* _The problem_
State the number of lines that hold "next" in the records below, with no other words.

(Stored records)
****************

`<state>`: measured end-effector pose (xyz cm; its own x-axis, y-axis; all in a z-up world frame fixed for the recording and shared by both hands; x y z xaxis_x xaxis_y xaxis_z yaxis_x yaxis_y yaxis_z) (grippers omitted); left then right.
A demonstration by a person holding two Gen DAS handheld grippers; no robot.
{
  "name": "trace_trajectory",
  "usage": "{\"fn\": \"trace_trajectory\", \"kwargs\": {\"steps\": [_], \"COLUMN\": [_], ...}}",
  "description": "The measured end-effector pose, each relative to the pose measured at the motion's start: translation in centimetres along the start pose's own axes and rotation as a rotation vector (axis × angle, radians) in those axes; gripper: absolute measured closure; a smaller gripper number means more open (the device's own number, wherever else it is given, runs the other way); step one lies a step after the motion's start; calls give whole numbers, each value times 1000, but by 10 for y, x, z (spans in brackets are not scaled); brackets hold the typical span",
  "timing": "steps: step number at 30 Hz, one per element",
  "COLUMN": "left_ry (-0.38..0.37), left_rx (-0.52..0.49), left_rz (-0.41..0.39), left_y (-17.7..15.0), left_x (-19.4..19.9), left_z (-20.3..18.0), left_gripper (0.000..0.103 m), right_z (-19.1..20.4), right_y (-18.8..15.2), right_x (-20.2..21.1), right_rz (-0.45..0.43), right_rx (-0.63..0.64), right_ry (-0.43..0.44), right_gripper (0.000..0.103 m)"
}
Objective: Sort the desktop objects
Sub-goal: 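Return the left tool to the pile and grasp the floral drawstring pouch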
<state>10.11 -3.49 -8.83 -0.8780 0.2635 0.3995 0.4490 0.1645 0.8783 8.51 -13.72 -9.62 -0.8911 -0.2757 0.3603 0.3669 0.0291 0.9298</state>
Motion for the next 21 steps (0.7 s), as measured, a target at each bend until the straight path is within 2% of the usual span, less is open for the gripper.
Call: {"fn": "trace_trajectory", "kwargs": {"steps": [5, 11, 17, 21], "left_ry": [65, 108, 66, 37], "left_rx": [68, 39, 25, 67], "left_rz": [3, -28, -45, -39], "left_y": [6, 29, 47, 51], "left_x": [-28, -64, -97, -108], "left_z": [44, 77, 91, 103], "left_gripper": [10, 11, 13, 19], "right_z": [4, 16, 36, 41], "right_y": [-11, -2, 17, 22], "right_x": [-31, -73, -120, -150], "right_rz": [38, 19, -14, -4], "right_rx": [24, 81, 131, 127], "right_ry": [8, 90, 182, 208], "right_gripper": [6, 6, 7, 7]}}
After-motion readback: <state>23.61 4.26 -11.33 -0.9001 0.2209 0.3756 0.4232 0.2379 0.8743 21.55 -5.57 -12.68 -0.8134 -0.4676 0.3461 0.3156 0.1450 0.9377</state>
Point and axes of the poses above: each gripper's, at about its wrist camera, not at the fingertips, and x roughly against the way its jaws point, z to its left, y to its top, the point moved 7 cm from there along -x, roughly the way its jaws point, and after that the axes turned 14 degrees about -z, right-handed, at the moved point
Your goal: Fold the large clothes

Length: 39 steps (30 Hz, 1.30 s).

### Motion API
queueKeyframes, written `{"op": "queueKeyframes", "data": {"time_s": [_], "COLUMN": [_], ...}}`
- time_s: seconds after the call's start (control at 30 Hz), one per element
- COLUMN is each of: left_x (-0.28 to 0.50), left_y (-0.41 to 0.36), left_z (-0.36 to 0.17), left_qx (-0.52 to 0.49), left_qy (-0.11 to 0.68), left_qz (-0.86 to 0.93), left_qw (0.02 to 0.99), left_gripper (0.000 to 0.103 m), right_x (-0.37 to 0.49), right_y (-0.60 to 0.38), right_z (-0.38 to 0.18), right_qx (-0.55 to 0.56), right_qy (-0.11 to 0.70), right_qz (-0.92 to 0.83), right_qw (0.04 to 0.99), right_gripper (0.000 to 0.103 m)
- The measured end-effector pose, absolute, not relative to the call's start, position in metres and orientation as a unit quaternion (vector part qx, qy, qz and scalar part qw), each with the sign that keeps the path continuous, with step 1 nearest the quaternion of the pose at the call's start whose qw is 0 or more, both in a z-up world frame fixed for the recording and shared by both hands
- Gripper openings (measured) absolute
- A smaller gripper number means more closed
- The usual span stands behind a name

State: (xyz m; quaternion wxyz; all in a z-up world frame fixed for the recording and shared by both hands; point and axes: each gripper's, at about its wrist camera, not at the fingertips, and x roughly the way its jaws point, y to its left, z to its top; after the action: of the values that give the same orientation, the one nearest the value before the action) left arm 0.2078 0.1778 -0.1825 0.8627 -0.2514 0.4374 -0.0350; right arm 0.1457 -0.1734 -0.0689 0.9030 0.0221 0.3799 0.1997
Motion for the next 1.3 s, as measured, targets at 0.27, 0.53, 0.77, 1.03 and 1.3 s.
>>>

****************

* _Written response_
2